Records drawn from a dataset
= Beginning of Section =
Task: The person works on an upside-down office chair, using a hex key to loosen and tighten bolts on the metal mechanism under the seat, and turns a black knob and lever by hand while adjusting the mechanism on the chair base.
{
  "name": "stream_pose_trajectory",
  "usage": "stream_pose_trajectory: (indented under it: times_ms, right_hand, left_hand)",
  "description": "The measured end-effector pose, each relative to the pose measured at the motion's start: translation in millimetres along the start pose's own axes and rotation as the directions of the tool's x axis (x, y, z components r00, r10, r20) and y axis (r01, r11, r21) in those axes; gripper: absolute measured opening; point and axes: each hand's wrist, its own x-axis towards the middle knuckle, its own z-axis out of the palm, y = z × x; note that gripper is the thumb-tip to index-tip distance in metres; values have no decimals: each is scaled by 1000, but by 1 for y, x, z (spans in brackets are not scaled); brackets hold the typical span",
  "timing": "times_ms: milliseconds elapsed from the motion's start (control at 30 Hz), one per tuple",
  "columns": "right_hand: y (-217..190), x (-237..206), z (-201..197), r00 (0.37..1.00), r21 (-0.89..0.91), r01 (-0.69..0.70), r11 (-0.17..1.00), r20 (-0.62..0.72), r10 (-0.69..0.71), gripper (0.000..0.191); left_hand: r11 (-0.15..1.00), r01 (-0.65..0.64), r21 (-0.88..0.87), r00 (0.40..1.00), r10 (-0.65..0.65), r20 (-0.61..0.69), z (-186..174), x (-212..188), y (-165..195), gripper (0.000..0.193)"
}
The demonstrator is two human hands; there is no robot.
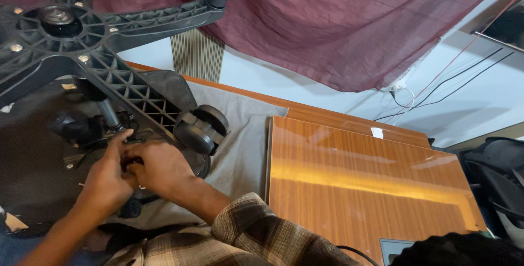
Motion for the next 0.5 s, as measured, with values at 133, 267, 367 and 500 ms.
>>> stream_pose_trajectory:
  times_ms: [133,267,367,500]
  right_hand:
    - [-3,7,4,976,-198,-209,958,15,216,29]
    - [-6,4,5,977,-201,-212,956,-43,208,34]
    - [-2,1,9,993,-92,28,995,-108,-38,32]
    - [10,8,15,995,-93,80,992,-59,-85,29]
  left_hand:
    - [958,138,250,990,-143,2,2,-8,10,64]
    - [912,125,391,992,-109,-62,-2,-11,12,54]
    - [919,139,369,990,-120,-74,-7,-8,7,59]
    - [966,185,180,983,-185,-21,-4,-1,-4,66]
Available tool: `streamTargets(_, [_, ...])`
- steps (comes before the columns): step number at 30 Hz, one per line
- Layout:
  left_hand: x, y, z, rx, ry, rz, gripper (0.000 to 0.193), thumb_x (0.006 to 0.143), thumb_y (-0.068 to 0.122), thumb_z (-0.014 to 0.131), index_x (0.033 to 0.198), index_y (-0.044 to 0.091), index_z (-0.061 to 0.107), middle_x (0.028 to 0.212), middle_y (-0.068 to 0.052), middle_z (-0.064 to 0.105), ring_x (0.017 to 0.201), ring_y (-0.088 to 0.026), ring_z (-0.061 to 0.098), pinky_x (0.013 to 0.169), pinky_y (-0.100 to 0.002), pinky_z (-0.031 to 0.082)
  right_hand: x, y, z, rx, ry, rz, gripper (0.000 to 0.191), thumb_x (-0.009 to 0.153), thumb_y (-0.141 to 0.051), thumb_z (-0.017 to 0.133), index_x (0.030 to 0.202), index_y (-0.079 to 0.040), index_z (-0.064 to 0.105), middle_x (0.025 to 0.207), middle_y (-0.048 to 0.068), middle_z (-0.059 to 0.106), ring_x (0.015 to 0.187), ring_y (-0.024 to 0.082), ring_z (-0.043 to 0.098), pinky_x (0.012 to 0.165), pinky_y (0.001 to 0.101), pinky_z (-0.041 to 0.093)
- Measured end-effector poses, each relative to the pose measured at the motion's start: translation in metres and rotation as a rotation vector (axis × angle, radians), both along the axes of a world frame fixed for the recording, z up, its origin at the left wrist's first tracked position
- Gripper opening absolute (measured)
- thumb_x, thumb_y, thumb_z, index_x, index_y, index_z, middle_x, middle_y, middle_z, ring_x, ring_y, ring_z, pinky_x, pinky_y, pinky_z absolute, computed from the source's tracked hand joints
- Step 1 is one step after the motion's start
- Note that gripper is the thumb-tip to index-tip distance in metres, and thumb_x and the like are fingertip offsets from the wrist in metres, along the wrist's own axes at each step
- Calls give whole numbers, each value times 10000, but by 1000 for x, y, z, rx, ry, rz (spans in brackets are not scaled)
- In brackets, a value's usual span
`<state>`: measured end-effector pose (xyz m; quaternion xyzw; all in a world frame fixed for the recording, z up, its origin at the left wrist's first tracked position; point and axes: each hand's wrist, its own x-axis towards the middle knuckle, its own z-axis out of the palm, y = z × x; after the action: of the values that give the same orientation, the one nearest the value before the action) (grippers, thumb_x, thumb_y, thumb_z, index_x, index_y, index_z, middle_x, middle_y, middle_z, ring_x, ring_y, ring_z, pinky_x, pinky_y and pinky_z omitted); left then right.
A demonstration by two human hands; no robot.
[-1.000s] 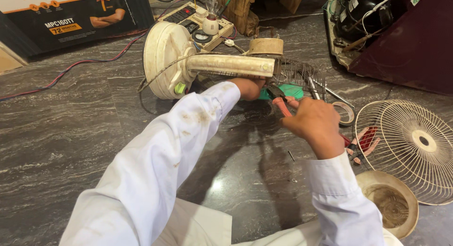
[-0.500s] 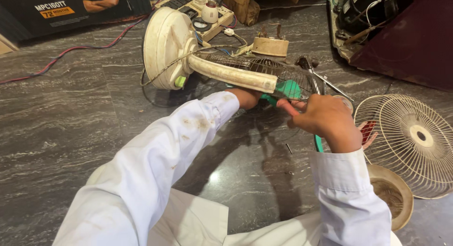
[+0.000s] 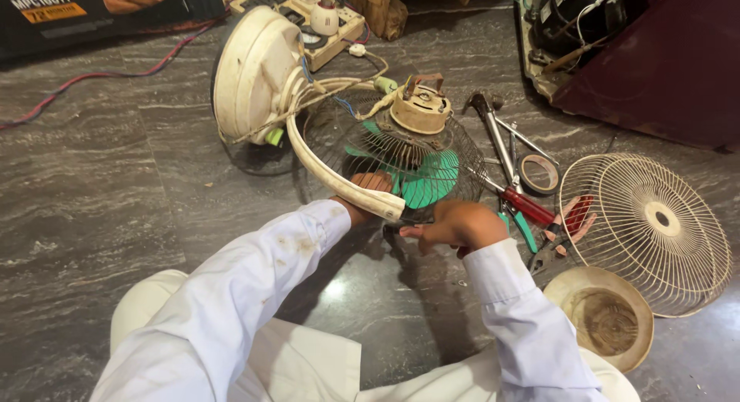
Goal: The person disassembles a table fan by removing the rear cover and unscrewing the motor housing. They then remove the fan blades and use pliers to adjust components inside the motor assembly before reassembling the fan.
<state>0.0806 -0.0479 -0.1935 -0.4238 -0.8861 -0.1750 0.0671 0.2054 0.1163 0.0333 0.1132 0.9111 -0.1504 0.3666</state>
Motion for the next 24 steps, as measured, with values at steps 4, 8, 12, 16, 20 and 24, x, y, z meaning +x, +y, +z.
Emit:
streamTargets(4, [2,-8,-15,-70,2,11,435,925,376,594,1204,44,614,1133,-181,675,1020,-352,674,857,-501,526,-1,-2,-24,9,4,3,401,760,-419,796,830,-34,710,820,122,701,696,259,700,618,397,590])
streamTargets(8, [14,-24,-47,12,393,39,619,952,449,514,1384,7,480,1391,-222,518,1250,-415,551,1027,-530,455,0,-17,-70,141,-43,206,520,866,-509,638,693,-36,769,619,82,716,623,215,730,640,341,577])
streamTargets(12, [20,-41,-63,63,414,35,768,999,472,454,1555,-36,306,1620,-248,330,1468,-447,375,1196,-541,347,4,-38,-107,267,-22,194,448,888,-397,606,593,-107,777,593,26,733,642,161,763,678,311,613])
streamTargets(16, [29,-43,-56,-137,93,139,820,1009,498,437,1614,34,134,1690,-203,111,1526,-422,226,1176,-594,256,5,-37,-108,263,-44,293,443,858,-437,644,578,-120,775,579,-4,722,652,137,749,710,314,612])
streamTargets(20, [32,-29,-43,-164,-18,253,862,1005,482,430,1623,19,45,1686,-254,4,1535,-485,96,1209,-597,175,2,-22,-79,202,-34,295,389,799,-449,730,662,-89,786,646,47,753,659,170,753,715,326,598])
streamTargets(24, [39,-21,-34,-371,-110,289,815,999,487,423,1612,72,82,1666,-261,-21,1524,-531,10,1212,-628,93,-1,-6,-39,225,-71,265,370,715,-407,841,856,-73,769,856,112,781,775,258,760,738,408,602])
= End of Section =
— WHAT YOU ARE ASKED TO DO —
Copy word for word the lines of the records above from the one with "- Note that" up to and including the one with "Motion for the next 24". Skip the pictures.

— SOLUTION FOR THIS EXERCISE —
- Note that gripper is the thumb-tip to index-tip distance in metres, and thumb_x and the like are fingertip offsets from the wrist in metres, along the wrist's own axes at each step
- Calls give whole numbers, each value times 10000, but by 1000 for x, y, z, rx, ry, rz (spans in brackets are not scaled)
- In brackets, a value's usual span
`<state>`: measured end-effector pose (xyz m; quaternion xyzw; all in a world frame fixed for the recording, z up, its origin at the left wrist's first tracked position; point and axes: each hand's wrist, its own x-axis towards the middle knuckle, its own z-axis out of the palm, y = z × x; after the action: of the values that give the same orientation, the one nearest the value before the action) (grippers, thumb_x, thumb_y, thumb_z, index_x, index_y, index_z, middle_x, middle_y, middle_z, ring_x, ring_y, ring_z, pinky_x, pinky_y and pinky_z omitted); left then right.
A demonstration by two human hands; no robot.
[-1.000s] 
[-0.500s] 
[+0.000s] 
Goal: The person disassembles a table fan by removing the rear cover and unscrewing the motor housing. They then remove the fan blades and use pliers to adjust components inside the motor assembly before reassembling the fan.
<state>0.0806 -0.0479 -0.1935 -0.4238 -0.8861 -0.1750 0.0671 0.2054 0.1163 0.0333 0.1132 0.9111 -0.1504 0.3666</state>
Motion for the next 24 steps, as measured, with values at steps 4, 8, 12, 16, 20 and 24, x, y, z meaning +x, +y, +z.

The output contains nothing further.